Would be great if you offered an example where the argument and return type
differed. As is, I don't know which order the Haskell declaration uses.

    
    
      Now it is possible to write the Haskell program that will
      naturally read from left to write
    

If this is essential at this point, it should be fleshed out more. Otherwise
it feels like a distracting aside and out of place in a short introduction.

    
    
      -- before                        │    -- after
      compute n = baz (bar (foo n))    │    wiz     n = bar (foo n)
                                       │    compute n = baz (wiz n)
    

This seems perfectly clear, which makes me suspect the other parts are
intended to be simple as well.

    
    
      (.) :: (b -> c) -> (a -> b) -> (a -> c)
    

Not clear why the left side is (.). Is this because it's non-alpha? Because
it's infix? Something else? Order to read right hand side still unclear. Also
don't know if reuse of a, b, and c as variables is significant.

    
    
      g . f = λx -> g (f x)
    

Can't quite follow, but this might be because I'm not sure if the λ is
syntactically important, or just a naming convention.

    
    
      be expressed literally (see 1 vs λx -> g (f x));
    

I can't figure out what this means, possibly because I'm not sure what
'literally' means in this context. Also wasn't clear at first that "1" was
meant as a number (or is that an 'L'), not a footnote or reference.

    
    
                           -- A List is either
      data List a = Empty  -- an empty node,  
      | Cons a (List a)    -- or a cons cell
    

Would help to define a "cons cell". Is Cons a data type or a function here? Is
there a standard for capitalization? Not clear to me how the 'a' on the left
side relates to the two on the right. Is 'data' a keyword, a type, or
something else?

    
    
      inc-all l = map (λe -> e + 1) l
    

Throughout this whole section, I had no idea which characters were one's and
which were L's. I ended up cutting and pasting into emacs and capitalizing.
Perhaps something other than 'l' for the placeholder variable? Or it is more
than a placeholder? The concept seemed straightforward, but the example was
very hard to figure out.

    
    
      It is not obvious from the syntax, but Haskell functions      
      only have one argument.
      

Would help to mention this before the (.) example.

    
    
      Multiple arguments are emulated by returning functions.
    

So I guess this means the argument is on the left of the first '->' and the
return type is to the right?

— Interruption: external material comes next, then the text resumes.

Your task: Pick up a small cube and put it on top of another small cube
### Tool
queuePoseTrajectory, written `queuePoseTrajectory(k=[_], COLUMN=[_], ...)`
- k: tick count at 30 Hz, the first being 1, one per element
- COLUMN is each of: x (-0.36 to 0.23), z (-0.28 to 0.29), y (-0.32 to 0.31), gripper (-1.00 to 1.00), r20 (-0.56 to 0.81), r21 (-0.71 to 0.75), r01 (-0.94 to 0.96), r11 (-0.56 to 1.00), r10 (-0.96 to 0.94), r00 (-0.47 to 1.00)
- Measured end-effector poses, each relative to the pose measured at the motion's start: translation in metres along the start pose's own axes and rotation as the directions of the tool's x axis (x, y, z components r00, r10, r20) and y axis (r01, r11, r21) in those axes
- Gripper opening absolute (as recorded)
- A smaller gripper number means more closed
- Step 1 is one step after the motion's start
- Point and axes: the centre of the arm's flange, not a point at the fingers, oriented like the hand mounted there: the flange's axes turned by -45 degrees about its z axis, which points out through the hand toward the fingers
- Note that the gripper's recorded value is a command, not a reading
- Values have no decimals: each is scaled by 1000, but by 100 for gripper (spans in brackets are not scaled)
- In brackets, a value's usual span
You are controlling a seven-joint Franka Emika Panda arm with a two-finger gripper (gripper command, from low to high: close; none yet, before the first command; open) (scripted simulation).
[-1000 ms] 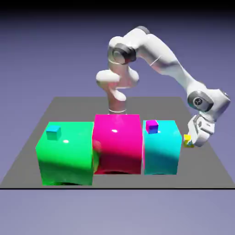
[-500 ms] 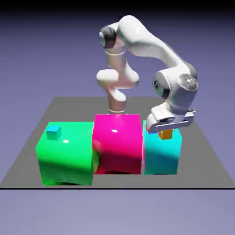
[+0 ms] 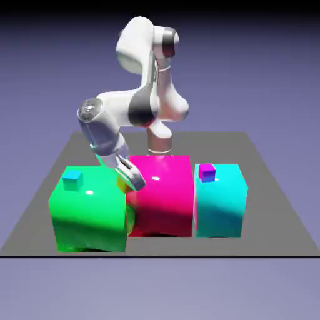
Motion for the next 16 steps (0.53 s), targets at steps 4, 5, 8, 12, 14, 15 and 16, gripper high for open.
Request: queuePoseTrajectory(k=[4, 5, 8, 12, 14, 15, 16], x=[53, 64, 80, 86, 88, 88, 87], z=[-40, -57, -93, -40, -28, -28, -46], y=[75, 98, 151, 132, 130, 130, 136], gripper=[-100, -100, -100, -100, 100, 100, 100], r20=[68, 104, 206, 206, 205, 205, 206], r21=[151, 204, 309, 309, 307, 307, 309], r01=[-310, -392, -557, -553, -555, -556, -557], r11=[939, 897, 771, 774, 773, 773, 771], r10=[303, 379, 517, 514, 516, 516, 517], r00=[951, 920, 831, 833, 832, 832, 831])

And how should '->' be pronounced when spoken?

    
    
      inc-all (Cons e l) = Cons (foo e + 1) (inc-all l)
    

I'm guessing 'e' is 'element', and lower-case 'L' is list. Why/when did we
switch from 'a' in the definition of List? And where did 'foo' come from? Is
this a builtin function? A user defined function?

    
    
      map (a -> b) -> List a -> list b
    

Is the lower case for the last 'list' important? For that matter, is case
important at all in Haskell? Also, are the types on the left for 'a' and 'b'
defined by the given types on the right? Also haven't figured out why this
declaration(?) has no '::' as the others do.

    
    
      dbl-all (Cons e l) = Cons (foo e * e) (inc-all l)
    

Is that supposed be 'dbl-all' at the end? And should that be "2 * e" instead
of "e * e"? I'm hoping these are typos, otherwise I'm understanding even less
than I thought.

    
    
      Note that the first argument is a function, hence the (a -> b) between parentheses.
    

Great! Confirmation on how to read the function declarations. Now back to
reread the first half of the article again. Hopefully this means the return
type is after the last '->'?

    
    
      Very simple, but without the fundamentals I just gave, 
      one hardly stands a chance at deciphering it. 
    

Unfortunately, I still don't feel confident in my ability to decipher now that
I have have the been given those fundamentals. I think a gloss of what 'λe'
actually means would help. As a type, is it parallel to "void * (* e)( void *
)" in C?

Despite this long list, I appreciate that you wrote the article. Much better
to have something possibly flawed than nothing at all. Maybe one day I'll
actually understand it!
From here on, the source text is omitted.